In A Spell of Good Things, the build-up to the traditional engagement ceremony is the speech that brings everything—and everyone—together, illuminating a powerful understanding of the role of older women in family life. As in Stay With Me, the mothers rule their families with bars of iron, even while submitting to the men. She says: “My mother is a very strong influence in my life, and when I watch over my family NigeriaIn particular, I think mothers are incredibly strong. The question is how is that power allowed to assert itself and what are the ways in which it is camouflaged as a form of performance. I wanted to write about Nigerian women of that generation, who were born at some point in the 1960s, because I was fascinated by the contradictions in the way they had to navigate through the world. They attached great importance to marriage because you had to be married to survive in society.”

Her marriage is a mixed marriage: Idoma is Igbo and they raise their son to be trilingual in Yoruba, Igbo and English. In a country that still bears the bitter scars of civil war, this is still a major problem in some quarters, as he explains to Idoma a few days before Christmas while waiting to pick up his sister-in-law from the airport. “There was this strange interaction with someone who was saying to my husband, ‘How can you marry a Yoruba woman, when it’s not your language?'” So people still comment on it.”
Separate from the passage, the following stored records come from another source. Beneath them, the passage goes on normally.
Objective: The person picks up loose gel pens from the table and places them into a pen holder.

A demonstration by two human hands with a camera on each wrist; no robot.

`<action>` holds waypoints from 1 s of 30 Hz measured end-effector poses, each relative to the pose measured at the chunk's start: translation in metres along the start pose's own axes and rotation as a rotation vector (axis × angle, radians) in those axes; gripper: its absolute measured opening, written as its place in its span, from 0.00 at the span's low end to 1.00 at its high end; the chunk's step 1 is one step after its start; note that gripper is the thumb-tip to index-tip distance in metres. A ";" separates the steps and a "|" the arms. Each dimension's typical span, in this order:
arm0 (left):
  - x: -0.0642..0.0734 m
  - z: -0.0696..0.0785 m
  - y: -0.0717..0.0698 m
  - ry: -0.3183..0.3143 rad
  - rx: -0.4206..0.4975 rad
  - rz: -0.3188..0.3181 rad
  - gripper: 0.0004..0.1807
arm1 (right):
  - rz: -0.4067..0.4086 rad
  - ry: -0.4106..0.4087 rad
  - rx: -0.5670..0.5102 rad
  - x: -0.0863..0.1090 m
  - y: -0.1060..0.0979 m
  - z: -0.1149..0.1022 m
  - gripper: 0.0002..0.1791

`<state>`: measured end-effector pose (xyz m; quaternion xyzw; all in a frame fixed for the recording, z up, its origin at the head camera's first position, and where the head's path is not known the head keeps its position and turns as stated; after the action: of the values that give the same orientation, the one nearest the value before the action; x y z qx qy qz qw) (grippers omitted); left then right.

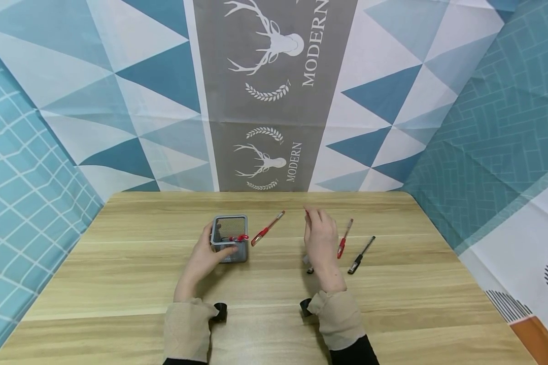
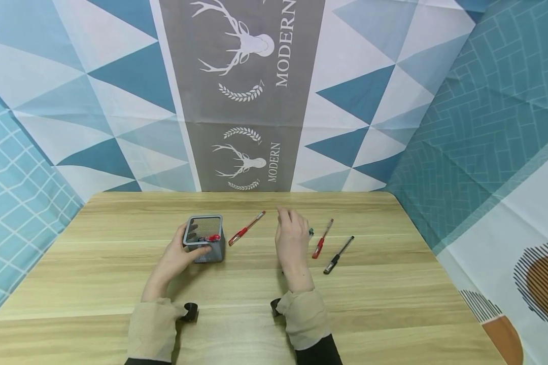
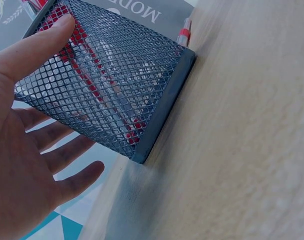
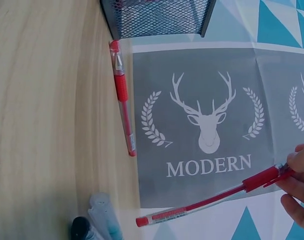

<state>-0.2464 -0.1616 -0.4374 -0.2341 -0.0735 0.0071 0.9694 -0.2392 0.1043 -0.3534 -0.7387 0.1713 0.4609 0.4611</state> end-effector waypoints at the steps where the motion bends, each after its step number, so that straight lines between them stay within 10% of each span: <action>1: 0.000 0.000 0.000 0.000 0.001 -0.001 0.53 | 0.004 0.000 -0.010 0.000 -0.001 -0.001 0.11; 30: -0.001 0.000 0.000 -0.013 -0.012 0.003 0.54 | 0.152 -0.035 -0.143 -0.006 -0.015 -0.013 0.13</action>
<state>-0.2471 -0.1621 -0.4378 -0.2401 -0.0797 0.0095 0.9674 -0.2253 0.1000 -0.3385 -0.7464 0.1854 0.5184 0.3739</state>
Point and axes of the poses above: each hand's wrist, its own x-axis away from the middle knuckle, its own y-axis out of the palm, z = x × y, the point moved 5 cm from there along -x, towards the middle knuckle, and after that the axes turned 11 degrees about -y, right-handed, at the moved point
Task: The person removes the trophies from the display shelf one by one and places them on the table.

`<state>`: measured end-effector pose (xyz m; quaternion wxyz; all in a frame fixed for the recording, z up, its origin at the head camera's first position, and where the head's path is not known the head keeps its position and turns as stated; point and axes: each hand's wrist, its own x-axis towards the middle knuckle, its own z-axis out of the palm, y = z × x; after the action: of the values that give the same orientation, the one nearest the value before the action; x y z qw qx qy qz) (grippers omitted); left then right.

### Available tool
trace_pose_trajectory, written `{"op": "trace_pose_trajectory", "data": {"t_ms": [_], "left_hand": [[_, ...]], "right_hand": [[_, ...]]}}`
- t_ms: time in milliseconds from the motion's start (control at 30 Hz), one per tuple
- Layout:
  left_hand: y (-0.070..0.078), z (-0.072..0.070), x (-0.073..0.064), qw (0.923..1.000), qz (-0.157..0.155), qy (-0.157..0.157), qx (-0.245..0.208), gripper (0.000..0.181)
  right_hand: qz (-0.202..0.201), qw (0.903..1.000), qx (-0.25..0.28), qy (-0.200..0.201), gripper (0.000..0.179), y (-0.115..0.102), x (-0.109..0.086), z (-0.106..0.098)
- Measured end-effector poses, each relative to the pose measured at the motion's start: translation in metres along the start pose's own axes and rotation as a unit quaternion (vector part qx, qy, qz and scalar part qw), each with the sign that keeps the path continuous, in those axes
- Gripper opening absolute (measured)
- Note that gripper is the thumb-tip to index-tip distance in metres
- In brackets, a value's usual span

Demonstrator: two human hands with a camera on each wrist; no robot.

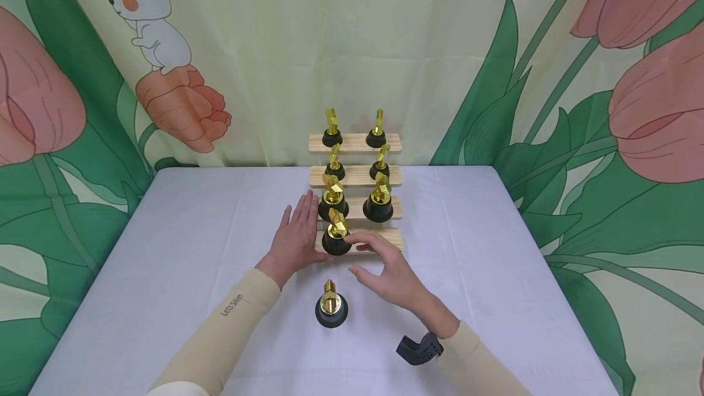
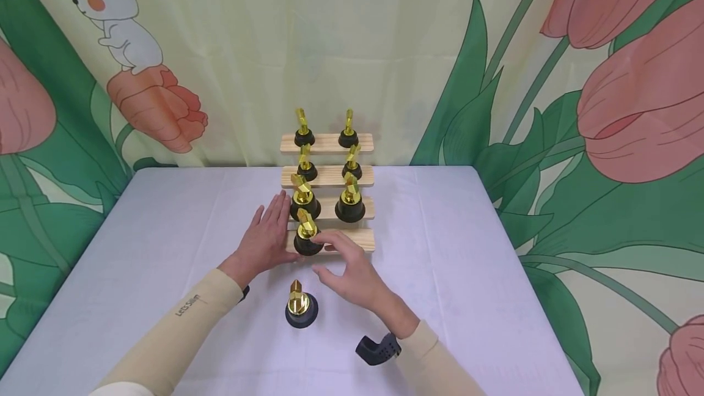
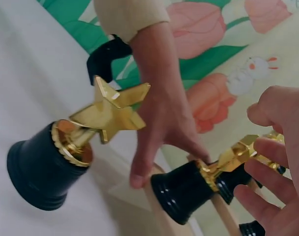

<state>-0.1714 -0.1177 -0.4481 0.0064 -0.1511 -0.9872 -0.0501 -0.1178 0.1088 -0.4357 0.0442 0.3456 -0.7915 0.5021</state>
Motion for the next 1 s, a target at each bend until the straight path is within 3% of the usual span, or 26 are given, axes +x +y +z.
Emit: {"op": "trace_pose_trajectory", "data": {"t_ms": [200, 400, 1000], "left_hand": [[-0.001, 0.0, -0.001, 1.0, 0.001, 0.0, -0.007, 0.14], [-0.002, 0.001, -0.002, 1.0, -0.001, -0.004, 0.0, 0.139], [-0.001, 0.001, 0.001, 1.0, 0.004, -0.002, 0.008, 0.138]], "right_hand": [[0.01, 0.9995, -0.01, 0.027, 0.044, -0.001, 0.018, -0.012], [0.017, 0.9991, 0.022, 0.031, 0.045, 0.002, 0.032, -0.01], [0.027, 0.9979, 0.058, 0.003, 0.055, 0.012, 0.051, 0.001]]}}
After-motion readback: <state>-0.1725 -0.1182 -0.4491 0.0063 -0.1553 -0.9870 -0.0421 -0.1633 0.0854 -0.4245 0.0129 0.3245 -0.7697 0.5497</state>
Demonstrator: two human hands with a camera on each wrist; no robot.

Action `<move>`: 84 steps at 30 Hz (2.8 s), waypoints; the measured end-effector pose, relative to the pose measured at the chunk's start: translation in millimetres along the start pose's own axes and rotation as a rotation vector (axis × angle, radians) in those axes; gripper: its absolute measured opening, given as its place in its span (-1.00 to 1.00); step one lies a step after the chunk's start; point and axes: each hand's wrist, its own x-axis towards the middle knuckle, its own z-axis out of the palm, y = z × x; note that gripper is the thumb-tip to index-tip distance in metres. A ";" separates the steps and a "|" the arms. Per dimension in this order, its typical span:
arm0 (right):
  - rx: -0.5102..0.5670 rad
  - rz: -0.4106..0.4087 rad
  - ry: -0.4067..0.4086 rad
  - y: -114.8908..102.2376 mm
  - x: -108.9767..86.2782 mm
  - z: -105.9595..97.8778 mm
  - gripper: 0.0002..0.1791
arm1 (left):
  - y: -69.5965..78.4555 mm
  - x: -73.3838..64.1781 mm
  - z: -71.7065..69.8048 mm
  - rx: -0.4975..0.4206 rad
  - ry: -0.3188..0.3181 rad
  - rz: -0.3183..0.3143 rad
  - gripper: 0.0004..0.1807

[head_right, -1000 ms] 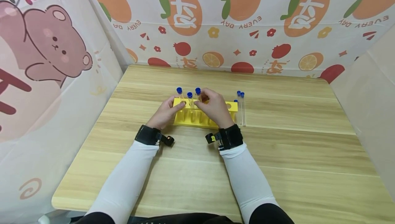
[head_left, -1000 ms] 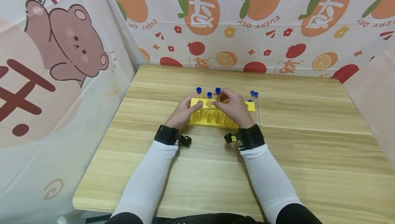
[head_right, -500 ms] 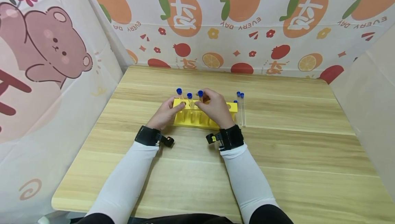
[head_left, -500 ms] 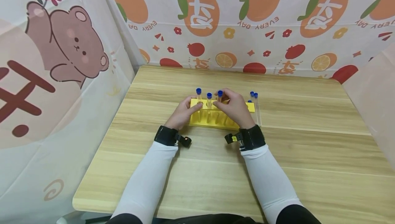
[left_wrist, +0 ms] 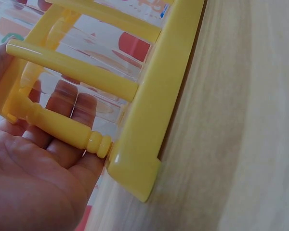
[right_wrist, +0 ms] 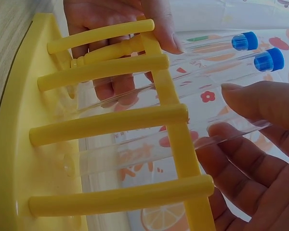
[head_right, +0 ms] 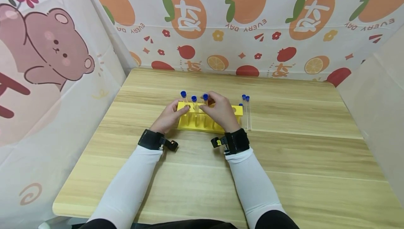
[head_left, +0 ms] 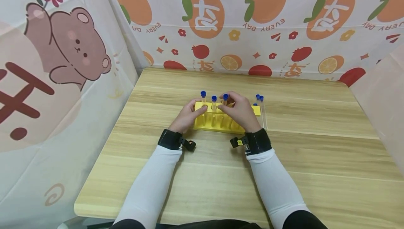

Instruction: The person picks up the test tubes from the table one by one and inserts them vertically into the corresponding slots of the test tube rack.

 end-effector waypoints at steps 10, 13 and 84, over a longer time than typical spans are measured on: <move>-0.019 0.013 -0.023 2.2 1.4 2.4 -0.65 | -0.9 2.0 -0.4 -0.021 -0.014 -0.010 -0.43; -0.029 0.014 -0.024 1.8 1.4 2.5 -0.64 | -0.8 3.0 -1.2 -0.023 -0.021 -0.019 -0.44; -0.015 0.118 -0.064 6.2 -11.2 -29.2 -0.30 | -5.0 4.4 -1.7 0.046 -0.012 0.110 -0.68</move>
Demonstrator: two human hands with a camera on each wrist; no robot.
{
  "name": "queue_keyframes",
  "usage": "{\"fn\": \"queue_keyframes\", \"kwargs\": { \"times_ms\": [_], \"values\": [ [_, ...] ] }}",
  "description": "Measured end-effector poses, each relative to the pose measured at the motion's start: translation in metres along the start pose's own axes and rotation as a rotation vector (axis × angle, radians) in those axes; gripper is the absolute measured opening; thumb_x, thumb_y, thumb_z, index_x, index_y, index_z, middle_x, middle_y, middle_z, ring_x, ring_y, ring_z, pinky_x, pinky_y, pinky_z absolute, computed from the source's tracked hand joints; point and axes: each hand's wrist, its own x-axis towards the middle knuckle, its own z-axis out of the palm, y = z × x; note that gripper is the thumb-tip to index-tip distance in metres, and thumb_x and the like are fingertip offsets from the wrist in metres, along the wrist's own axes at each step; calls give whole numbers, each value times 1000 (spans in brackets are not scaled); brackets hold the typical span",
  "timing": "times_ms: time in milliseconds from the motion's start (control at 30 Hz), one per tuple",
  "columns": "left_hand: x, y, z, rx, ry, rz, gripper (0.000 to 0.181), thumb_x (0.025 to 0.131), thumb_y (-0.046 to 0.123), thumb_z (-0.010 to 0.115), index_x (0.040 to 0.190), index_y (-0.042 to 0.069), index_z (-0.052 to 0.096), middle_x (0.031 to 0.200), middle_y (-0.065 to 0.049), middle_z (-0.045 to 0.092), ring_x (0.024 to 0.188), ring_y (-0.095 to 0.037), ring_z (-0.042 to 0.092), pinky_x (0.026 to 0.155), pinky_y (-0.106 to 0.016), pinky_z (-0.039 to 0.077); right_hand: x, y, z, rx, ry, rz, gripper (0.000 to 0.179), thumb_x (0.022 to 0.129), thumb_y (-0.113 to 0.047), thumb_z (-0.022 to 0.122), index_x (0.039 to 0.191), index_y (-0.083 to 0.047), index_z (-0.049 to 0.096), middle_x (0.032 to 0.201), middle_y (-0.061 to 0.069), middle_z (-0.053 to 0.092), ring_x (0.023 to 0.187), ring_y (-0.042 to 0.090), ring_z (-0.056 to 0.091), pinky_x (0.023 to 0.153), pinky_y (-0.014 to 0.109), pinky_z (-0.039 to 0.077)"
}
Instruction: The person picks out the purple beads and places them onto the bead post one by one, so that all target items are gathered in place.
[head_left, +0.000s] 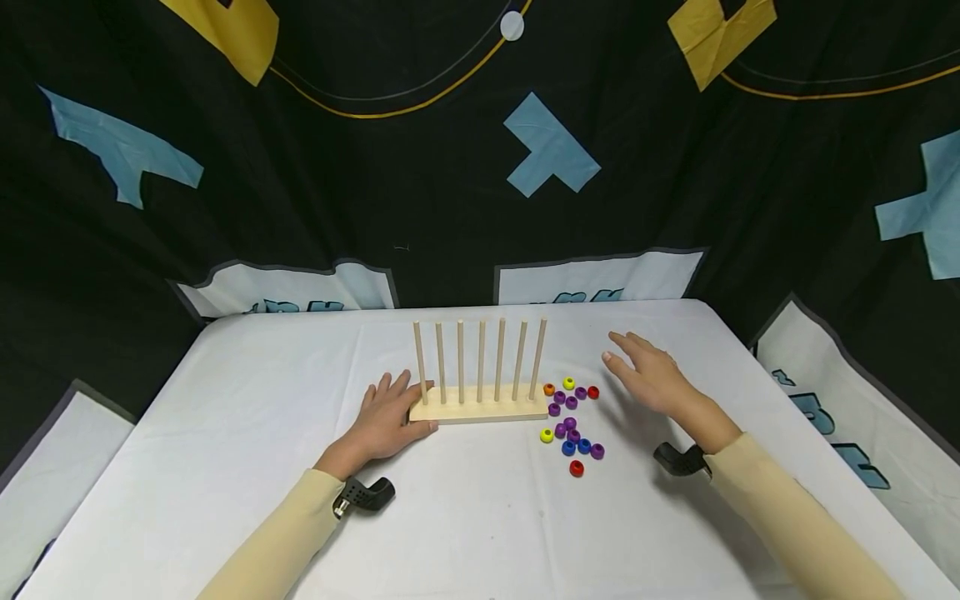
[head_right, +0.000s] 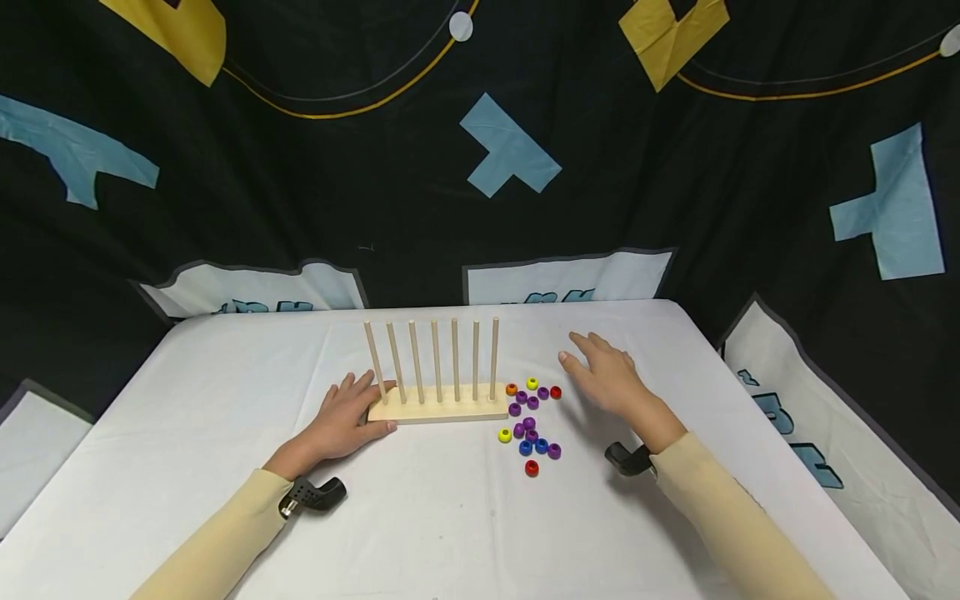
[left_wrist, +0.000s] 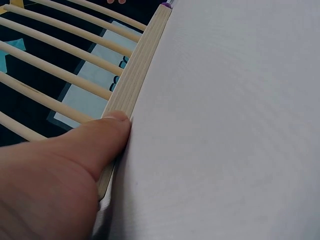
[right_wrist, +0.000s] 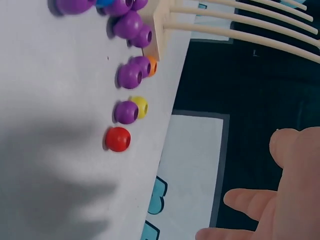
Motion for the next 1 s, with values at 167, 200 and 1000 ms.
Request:
{"fn": "queue_keyframes", "kwargs": {
  "times_ms": [167, 200, 1000],
  "values": [
    [-1, 0, 0, 2, 2, -1, 68, 95, 41, 67, 151, 10, 48, 161, -35, 29, 150, -62, 14, 117, -77, 11, -3, -1, 10, 59, 12, -24, 64, 108, -41, 43, 156, 1, 36, 160, 31, 35, 149, 52, 31, 120, 68, 25],
    [-1, 0, 0, 3, 3, 0, 68, 95, 42, 67, 152, 10, 48, 161, -35, 29, 150, -62, 15, 117, -77, 11, -3, -1, 12, 72, 15, -30, 64, 108, -40, 44, 156, 1, 37, 160, 30, 36, 149, 51, 31, 120, 67, 25],
    [-1, 0, 1, -9, 8, 4, 67, 95, 40, 68, 151, 8, 48, 161, -35, 29, 150, -63, 15, 117, -77, 11, 11, 6, 55, 195, 59, -14, 41, 98, -22, 67, 132, 1, 63, 130, 24, 67, 119, 42, 65, 102, 55, 52]
  ]
}}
Her sister followed her mother into medicine, working in a hospital in Norwich and providing a convenient foothold in the UK for Adebayo. Now that she has a baby, it’s not easy to move around, living the life of a free-spirited literary star, so the family plans to move to East Anglia to get the novel published. The Mantra of Good Things paints such a bleak picture of the violence and inequality in her homeland that I wonder if she was tempted to emigrate like her sister. But, she says, “I think Nigeria will always be my home. It’s frustrating and complicated but I feel kind of obligated to the country.” It also has the distinction of being a land without winter, thousands of miles of imaginary snowy landscape that dominated her early reading, despite the winds of Harmattan covering the landscape with dust. “I went out this morning, and it was really cool,” she says. “Actually, I think it’s my favorite season.”

Mantra of Good Things by Aybámi Adébáyò Published by Canongate (£18.99). To support the Guardian and Observer buy a copy at guardianbookshop.com. Delivery charges may apply.